# SOURCE MATERIAL:
=-=-=
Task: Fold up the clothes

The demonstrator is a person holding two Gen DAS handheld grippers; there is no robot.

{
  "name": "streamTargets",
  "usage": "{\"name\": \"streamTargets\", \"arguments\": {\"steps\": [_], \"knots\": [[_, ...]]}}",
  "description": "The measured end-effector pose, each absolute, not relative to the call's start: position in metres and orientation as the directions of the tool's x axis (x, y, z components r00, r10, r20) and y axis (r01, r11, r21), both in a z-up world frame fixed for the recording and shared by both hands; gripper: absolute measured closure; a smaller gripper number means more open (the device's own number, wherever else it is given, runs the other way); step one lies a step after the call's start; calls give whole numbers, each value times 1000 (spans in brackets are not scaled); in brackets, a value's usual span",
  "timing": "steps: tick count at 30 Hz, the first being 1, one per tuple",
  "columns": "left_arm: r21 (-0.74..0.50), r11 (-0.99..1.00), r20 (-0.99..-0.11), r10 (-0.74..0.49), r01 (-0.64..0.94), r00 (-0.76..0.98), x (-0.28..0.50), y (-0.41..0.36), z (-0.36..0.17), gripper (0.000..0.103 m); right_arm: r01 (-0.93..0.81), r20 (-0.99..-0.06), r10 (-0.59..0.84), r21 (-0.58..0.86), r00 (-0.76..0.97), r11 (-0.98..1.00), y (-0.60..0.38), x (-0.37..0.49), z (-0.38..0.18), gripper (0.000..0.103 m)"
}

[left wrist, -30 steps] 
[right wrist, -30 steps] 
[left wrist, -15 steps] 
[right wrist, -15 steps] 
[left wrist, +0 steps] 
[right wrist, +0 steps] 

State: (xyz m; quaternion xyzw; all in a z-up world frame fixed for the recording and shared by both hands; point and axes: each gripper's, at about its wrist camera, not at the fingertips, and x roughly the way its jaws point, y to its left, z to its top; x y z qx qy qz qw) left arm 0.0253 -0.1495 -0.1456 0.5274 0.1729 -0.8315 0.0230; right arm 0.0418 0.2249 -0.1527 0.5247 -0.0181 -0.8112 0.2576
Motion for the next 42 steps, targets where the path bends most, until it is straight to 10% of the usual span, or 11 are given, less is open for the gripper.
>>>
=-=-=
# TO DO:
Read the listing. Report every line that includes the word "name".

# EXPECTED OUTPUT:
  "name": "streamTargets",
  "usage": "{\"name\": \"streamTargets\", \"arguments\": {\"steps\": [_], \"knots\": [[_, ...]]}}",

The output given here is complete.